Date of Award
8-1-2025
Degree Name
Master of Arts
Department
English
First Advisor
Baertsch, Karen
Abstract
Unlike most Modern English varieties, Southwest Yorkshire English maintains the distinction between the vowels in to eat /ɛɪt/ and to mean /mɪən/ (< 1200s Middle English /etən, mɛːnən/) and between those in throat /θrɒɪt/ and goat /ɡʊət/ (< 1200s MidE /θrotə, ɣɔːt/). Here, 1200s MidE /ɛː ɔː/ undergo the Great Vowel Shift and rise to /ɪə ʊə/ respectively while /e/ and pre-coronal /o/ affected by Open Syllable Lengthening retain unraised nuclei, avoiding the Great Vowel Shift even as other outputs Open Syllable Lengthening do undergo the shift (e.g. 1200s MidE /snakə, xopə/ ‘snake, hope’ > /snɛək, ʊəp/).

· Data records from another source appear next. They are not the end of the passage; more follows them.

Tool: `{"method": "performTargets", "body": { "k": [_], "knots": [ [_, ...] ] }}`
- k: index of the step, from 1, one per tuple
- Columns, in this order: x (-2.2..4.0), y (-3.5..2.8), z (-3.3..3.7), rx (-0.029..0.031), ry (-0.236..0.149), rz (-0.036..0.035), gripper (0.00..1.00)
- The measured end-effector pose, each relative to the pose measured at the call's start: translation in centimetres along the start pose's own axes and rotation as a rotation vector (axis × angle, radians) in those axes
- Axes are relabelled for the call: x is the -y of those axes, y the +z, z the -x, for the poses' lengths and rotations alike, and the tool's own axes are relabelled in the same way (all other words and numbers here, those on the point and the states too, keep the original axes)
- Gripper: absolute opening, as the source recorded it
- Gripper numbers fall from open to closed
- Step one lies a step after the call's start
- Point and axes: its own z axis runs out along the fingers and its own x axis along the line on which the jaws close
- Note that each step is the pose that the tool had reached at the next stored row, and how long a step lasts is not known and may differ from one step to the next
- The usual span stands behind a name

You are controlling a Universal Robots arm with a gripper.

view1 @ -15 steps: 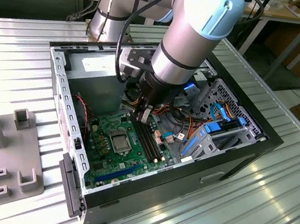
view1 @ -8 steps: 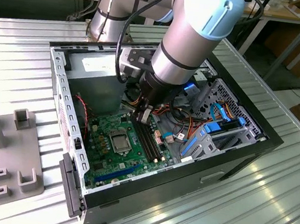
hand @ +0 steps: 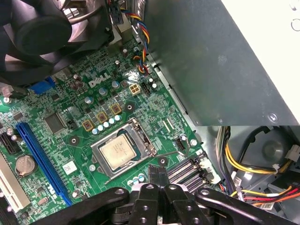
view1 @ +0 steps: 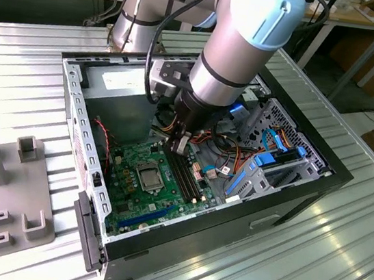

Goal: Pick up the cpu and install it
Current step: 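Close the cpu cover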

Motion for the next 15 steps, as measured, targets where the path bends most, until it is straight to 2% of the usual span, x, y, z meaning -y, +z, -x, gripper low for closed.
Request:
{"method": "performTargets", "body": {
  "k": [2,5,8,10,15],
  "knots": [
    [0.27,-0.02,0.17,-0.0003,0.0,0.0006,0.11],
    [1.06,-0.1,0.66,-0.0013,0.0,0.0022,0.11],
    [1.36,-0.12,0.93,-0.0014,-0.001,0.0025,0.11],
    [1.21,-0.09,1.18,-0.0015,0.0,0.0023,0.11],
    [0.42,0.11,2.57,-0.0015,-0.001,0.0024,0.11]
  ]
}}
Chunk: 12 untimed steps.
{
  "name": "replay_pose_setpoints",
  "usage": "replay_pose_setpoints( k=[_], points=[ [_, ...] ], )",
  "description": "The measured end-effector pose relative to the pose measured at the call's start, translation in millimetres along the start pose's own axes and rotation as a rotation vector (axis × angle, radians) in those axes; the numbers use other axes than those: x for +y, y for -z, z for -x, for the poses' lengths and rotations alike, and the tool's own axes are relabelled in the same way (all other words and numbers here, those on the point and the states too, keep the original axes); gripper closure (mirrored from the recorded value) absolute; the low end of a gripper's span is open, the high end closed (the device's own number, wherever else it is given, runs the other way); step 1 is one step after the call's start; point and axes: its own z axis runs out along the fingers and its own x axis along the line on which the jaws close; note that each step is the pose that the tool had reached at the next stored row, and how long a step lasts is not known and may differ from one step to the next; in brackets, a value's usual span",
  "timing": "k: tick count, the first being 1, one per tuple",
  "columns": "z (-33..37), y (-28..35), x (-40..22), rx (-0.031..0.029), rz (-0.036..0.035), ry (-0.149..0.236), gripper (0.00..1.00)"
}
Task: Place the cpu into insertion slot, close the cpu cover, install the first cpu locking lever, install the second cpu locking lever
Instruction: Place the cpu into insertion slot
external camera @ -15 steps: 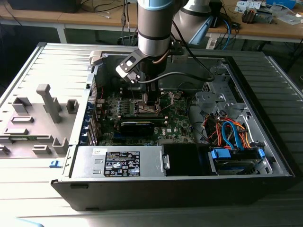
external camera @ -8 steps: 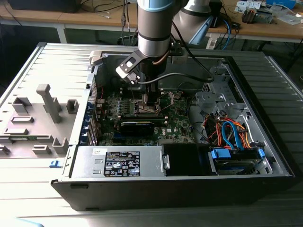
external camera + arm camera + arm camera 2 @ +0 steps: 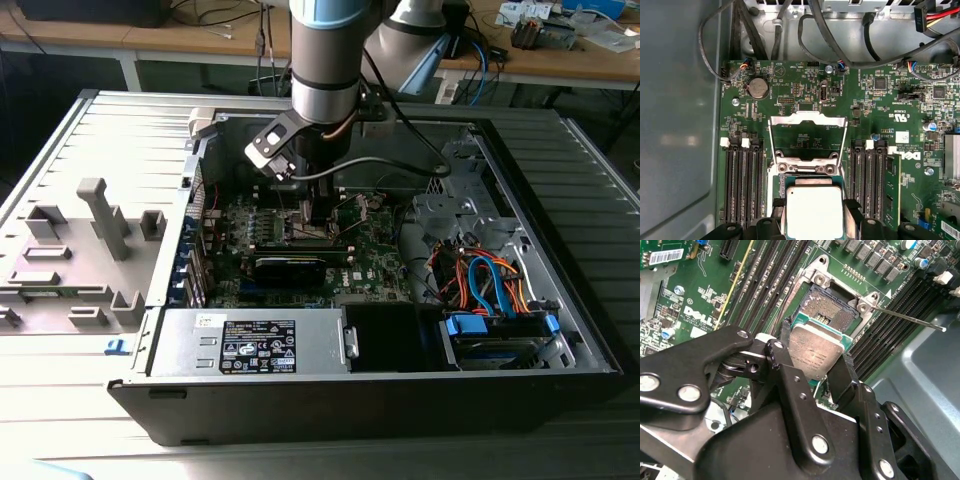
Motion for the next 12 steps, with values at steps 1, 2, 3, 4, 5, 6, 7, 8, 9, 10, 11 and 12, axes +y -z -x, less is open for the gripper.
replay_pose_setpoints(
  k=[1,2,3,4,5,6,7,8,9,10,11,12],
  points=[
    [0.0,-0.6,-0.1,0.0000,0.0000,0.000,0.45],
    [-0.3,-1.3,-0.2,-0.0010,-0.0001,0.000,0.45],
    [-0.5,-2.0,-0.2,-0.0017,-0.0001,0.000,0.45],
    [-0.7,-2.9,-0.2,-0.0023,0.0000,0.000,0.45],
    [-1.7,-4.1,-0.4,-0.0070,-0.0003,0.000,0.45],
    [-3.3,-5.5,-0.9,-0.0102,-0.0002,0.000,0.45],
    [-4.3,-6.7,-1.8,-0.0129,-0.0004,0.000,0.45],
    [-4.5,-7.5,-3.1,-0.0140,-0.0004,0.000,0.45],
    [-4.7,-8.4,-4.2,-0.0147,-0.0005,0.000,0.45],
    [-4.7,-9.0,-4.6,-0.0147,-0.0005,0.000,0.45],
    [-4.7,-9.9,-4.8,-0.0149,-0.0005,0.000,0.45],
    [-4.7,-11.1,-4.8,-0.0147,-0.0004,0.000,0.45]
  ],
)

Drawing on Labov 1994, I propose that 1200s MidE /e/ and (pre-coronal) /o/ were nonperipheral (a characteristic of short vowels) and retained this nonperipherality even when lengthened, remaining distinct from older, peripheral /ɛː ɔː/ and avoiding the Great Vowel Shift, which only operated on peripheral vowels.